From Contact Group to Foundation
By 1999, the group had grown to support 200 families, and it was clear that it needed to evolve into something bigger. With guidance from Contact A Family, Julie and her team formed a committee to transform the group into a registered charity. Olga de Chassy, one of the dedicated parents involved, stepped forward as the first chairperson. A unanimous decision was made to rename the organisation the Smith-Magenis Syndrome (SMS) Foundation, a name that reflected its growing influence and aspirations. Julie’s final contribution was creating the Foundation’s logo—a design that has evolved and influenced the current icon and branding of today.

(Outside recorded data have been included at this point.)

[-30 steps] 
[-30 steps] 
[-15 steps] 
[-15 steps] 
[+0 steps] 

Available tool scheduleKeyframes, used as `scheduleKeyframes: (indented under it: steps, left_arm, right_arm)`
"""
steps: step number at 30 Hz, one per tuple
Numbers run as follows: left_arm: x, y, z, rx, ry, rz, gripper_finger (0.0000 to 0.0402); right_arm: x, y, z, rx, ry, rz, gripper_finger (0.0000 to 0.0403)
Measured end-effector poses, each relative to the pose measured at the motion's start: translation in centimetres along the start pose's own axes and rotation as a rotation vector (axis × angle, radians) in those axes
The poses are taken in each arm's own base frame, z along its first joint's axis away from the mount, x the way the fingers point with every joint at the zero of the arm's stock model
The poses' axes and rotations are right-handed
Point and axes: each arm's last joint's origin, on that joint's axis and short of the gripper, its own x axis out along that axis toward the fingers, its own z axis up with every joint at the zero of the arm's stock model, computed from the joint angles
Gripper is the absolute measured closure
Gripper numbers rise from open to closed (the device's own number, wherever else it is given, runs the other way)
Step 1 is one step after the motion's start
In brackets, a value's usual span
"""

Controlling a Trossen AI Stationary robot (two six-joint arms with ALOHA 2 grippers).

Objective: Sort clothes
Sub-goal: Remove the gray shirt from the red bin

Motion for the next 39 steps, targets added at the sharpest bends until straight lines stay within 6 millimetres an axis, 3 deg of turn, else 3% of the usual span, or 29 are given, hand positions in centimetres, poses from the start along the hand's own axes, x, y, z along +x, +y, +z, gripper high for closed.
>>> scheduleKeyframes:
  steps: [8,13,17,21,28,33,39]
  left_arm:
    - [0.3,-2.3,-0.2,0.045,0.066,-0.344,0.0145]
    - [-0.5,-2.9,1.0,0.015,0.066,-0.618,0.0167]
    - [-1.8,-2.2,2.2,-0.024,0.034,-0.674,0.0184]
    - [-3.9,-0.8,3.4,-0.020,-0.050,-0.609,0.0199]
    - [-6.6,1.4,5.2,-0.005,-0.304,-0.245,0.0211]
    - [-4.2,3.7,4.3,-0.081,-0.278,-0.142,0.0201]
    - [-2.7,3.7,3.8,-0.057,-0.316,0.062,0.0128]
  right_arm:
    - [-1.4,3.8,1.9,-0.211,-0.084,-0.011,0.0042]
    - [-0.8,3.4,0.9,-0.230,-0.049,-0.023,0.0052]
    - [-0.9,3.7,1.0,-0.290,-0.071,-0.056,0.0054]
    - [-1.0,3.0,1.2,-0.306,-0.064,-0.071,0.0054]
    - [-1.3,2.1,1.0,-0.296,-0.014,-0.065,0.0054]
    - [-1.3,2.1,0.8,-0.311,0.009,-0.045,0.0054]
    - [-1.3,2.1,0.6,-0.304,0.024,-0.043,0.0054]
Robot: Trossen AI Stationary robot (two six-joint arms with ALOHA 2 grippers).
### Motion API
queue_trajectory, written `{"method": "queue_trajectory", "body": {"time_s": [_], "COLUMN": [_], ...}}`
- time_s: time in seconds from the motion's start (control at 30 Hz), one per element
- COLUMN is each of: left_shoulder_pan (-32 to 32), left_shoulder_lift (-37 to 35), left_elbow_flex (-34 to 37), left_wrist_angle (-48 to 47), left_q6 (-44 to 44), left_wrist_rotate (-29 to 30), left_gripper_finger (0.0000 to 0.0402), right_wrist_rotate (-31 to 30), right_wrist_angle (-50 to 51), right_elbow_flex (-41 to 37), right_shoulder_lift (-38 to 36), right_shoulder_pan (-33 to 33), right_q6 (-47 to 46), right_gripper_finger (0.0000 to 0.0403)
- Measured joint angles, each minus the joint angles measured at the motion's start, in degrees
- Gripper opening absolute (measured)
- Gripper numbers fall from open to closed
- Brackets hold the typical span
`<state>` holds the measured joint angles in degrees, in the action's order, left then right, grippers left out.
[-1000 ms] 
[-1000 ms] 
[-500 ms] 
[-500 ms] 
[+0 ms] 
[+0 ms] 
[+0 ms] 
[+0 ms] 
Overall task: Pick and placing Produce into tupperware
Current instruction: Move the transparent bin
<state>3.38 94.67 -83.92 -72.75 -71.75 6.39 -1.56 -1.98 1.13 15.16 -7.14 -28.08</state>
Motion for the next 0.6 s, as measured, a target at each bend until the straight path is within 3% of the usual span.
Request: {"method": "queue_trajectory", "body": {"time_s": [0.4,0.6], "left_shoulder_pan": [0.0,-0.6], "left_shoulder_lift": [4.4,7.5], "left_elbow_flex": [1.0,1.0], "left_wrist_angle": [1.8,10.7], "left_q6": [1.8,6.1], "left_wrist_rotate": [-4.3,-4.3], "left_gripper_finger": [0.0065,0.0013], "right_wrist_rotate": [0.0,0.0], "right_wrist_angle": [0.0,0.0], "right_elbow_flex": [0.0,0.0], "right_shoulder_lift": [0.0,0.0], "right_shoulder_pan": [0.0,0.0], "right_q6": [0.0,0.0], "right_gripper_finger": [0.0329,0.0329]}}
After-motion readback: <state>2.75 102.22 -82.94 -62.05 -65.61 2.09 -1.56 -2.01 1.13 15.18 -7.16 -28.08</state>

Thirty Two Years of Supporting Families Living with SMS
Over the past three decades, the SMS Foundation has grown significantly, expanding its support and services to meet the evolving needs of families. What began as small family meet-ups has developed into biennial conferences and national events that bring together families, professionals, and researchers.
We believe the first family meet-up was in 1996, and then a conference style event was held in London in 1999. Since then there have been 10 subsequent events, the most recent taking place in August 2024. Alongside these gatherings, the Foundation has built strong partnerships with medical professionals and research networks, significantly advancing our understanding of Smith-Magenis Syndrome. These collaborations have enabled us to develop a comprehensive library of knowledge and resources, which began as printed materials and are now widely accessible on our website.
Throughout this growth, emotional support has remained at the heart of our mission, ensuring that no family feels isolated or unsupported as they navigate life with SMS.
The Next Chapter for the SMS Foundation UK
As we look to the future, the SMS Foundation UK remains dedicated to evolving and expanding our support services to meet the changing needs of our community. Over the next three years, we will focus on two key programmes designed to provide vital resources and guidance for families living with SMS.
The Parent and Carer Programme will offer comprehensive support to parents and carers navigating the challenges of SMS. This includes emotional support provided by our pastoral team, specialist counselling services for families in crisis, and opportunities to connect with others through family events and conferences. These gatherings are essential for sharing knowledge and preventing the isolation that many families face.
Our second key initiative centres on Education Support Services, addressing the significant challenges families encounter in educational settings. This programme will provide expert guidance, share valuable information, and offer tailored training for schools. Additionally, our 1:1 EHCP (Education, Health, and Care Plan) specialist service will support families in crisis, helping them secure the educational provisions their children need to thrive.
Beyond these programmes, we are committed to deepening our understanding of the physical and mental health needs of adults living with SMS. By advancing research in this area, we aim to create guidance on finding suitable living options and empowering parents to navigate the complexities of supported living. We also aspire to provide targeted training for carers working in supported living environments, ensuring adults with SMS receive compassionate and informed care.